* **WHAT YOU ARE ASKED TO DO**
Beneath this instruction is a listing. Transcribe from it only the stretch from the line with "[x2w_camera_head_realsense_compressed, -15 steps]" through the line with "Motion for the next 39", both end lines included, exactly as written.

————

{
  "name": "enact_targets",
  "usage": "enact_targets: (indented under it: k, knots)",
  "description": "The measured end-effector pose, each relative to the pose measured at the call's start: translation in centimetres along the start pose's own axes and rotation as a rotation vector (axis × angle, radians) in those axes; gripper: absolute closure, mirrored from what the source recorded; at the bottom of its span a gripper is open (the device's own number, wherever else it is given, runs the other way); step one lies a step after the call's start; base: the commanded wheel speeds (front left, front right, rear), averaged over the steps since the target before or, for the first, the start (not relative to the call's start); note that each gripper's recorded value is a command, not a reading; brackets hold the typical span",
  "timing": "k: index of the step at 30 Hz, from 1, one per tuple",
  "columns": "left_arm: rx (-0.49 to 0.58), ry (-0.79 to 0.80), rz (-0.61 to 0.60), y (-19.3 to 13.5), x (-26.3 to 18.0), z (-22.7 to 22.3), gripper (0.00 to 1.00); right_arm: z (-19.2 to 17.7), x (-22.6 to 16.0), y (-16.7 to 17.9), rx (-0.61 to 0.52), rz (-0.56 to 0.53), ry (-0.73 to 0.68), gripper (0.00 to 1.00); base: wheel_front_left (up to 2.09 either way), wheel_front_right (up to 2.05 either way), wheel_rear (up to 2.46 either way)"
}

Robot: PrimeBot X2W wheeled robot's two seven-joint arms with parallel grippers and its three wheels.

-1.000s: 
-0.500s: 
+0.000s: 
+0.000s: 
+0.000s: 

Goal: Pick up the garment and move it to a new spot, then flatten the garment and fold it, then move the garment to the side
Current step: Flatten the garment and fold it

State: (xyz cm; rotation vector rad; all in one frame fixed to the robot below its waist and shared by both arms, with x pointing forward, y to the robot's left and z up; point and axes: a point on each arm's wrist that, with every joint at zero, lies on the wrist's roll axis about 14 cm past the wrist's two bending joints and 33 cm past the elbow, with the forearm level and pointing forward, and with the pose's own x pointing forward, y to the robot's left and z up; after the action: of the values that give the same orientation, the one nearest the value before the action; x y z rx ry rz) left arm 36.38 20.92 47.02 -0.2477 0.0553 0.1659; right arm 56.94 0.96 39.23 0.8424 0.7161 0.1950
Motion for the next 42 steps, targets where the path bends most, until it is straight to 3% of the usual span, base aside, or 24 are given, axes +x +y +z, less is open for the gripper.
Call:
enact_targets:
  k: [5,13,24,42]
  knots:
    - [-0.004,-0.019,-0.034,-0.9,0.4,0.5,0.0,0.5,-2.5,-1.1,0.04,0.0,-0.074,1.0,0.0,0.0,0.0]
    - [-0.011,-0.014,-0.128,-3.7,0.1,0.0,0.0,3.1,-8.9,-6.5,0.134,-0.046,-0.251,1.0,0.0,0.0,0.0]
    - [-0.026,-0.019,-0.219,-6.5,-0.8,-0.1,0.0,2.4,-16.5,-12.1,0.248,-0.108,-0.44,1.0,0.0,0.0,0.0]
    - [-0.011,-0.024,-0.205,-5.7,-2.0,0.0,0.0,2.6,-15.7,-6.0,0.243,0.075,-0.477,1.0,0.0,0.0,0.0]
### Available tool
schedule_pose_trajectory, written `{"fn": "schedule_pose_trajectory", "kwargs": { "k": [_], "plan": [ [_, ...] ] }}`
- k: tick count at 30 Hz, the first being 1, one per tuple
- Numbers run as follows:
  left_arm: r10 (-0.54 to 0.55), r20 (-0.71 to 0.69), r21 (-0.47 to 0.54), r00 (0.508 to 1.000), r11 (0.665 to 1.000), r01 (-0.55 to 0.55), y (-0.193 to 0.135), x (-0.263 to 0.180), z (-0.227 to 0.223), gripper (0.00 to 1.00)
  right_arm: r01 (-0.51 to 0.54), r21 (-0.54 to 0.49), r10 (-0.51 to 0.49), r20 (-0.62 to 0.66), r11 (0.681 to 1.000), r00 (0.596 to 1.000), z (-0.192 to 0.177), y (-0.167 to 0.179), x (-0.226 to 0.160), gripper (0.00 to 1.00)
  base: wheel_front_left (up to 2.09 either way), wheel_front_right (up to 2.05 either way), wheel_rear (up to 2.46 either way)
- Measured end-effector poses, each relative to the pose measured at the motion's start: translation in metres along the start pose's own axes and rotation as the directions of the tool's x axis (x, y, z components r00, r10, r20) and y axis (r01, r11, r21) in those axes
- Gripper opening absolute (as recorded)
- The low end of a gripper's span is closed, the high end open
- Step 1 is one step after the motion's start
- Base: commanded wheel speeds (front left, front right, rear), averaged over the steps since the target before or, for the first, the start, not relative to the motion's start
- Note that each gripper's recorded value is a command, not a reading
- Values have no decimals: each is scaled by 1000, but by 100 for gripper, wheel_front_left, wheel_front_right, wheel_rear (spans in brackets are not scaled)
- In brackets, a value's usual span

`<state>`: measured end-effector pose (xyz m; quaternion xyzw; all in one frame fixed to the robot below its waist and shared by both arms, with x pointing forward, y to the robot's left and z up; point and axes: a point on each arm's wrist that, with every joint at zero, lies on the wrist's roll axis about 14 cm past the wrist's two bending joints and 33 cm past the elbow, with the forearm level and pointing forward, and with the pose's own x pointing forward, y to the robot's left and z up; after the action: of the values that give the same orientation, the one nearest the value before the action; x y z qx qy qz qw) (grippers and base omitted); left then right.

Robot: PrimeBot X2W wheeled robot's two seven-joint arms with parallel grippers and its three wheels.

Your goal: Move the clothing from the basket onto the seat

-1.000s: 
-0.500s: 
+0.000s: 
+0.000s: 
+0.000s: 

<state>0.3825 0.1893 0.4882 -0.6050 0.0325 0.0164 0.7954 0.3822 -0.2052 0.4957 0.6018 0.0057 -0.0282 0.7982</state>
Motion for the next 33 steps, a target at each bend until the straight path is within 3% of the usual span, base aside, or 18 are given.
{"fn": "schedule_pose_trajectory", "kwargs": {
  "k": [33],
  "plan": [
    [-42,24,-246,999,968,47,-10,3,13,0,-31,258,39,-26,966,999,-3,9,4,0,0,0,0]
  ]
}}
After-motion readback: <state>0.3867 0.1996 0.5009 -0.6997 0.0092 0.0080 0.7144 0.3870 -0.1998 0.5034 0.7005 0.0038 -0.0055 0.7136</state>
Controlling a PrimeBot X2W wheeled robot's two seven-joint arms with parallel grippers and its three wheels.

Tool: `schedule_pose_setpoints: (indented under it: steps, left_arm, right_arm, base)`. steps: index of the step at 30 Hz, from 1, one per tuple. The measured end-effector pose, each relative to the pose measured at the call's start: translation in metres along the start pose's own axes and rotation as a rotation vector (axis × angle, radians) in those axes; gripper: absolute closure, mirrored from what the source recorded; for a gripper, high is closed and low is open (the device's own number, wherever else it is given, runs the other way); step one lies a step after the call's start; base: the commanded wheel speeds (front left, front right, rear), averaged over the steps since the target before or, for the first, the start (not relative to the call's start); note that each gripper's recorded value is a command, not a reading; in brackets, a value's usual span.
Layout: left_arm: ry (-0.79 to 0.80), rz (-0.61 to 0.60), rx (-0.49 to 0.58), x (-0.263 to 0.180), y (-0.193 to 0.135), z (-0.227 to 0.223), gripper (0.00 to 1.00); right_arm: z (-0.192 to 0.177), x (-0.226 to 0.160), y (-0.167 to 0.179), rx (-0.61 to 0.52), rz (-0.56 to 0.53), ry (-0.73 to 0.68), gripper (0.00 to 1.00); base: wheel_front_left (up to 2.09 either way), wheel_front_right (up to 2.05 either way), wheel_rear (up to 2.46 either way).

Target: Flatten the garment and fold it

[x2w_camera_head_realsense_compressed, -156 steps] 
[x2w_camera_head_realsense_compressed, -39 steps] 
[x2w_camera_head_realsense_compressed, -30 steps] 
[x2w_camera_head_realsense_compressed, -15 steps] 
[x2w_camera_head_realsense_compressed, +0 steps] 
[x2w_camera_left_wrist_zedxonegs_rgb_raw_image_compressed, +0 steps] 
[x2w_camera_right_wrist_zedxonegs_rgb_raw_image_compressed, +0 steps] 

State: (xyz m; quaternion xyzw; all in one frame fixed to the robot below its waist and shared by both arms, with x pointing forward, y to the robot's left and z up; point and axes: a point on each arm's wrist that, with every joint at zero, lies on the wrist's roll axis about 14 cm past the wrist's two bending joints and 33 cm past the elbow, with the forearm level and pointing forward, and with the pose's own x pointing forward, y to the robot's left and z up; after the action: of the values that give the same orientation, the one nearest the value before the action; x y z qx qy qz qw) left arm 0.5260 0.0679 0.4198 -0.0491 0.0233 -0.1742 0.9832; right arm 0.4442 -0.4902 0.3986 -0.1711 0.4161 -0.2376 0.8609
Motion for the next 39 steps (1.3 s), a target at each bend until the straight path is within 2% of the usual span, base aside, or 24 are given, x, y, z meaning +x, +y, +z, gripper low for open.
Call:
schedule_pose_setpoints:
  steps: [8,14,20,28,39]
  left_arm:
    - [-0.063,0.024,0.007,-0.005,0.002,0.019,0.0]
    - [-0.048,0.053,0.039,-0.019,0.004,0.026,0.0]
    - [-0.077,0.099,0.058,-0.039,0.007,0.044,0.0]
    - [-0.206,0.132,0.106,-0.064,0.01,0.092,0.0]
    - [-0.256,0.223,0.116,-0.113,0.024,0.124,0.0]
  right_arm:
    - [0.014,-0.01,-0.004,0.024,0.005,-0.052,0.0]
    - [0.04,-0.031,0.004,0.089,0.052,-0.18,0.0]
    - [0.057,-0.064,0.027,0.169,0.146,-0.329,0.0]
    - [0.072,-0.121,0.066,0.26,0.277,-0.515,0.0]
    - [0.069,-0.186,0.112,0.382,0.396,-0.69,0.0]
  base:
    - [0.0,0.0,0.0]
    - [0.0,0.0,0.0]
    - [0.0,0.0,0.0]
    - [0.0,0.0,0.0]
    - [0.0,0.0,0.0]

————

* **FINISHED TASK**
[x2w_camera_head_realsense_compressed, -15 steps] 
[x2w_camera_head_realsense_compressed, +0 steps] 
[x2w_camera_left_wrist_zedxonegs_rgb_raw_image_compressed, +0 steps] 
[x2w_camera_right_wrist_zedxonegs_rgb_raw_image_compressed, +0 steps] 

State: (xyz m; quaternion xyzw; all in one frame fixed to the robot below its waist and shared by both arms, with x pointing forward, y to the robot's left and z up; point and axes: a point on each arm's wrist that, with every joint at zero, lies on the wrist's roll axis about 14 cm past the wrist's two bending joints and 33 cm past the elbow, with the forearm level and pointing forward, and with the pose's own x pointing forward, y to the robot's left and z up; after the action: of the values that give the same orientation, the one nearest the value before the action; x y z qx qy qz qw) left arm 0.5260 0.0679 0.4198 -0.0491 0.0233 -0.1742 0.9832; right arm 0.4442 -0.4902 0.3986 -0.1711 0.4161 -0.2376 0.8609
Motion for the next 39 steps (1.3 s), a target at each bend until the straight path is within 2% of the usual span, base aside, or 24 are given, x, y, z meaning +x, +y, +z, gripper low for open.

The answer has been fully written out.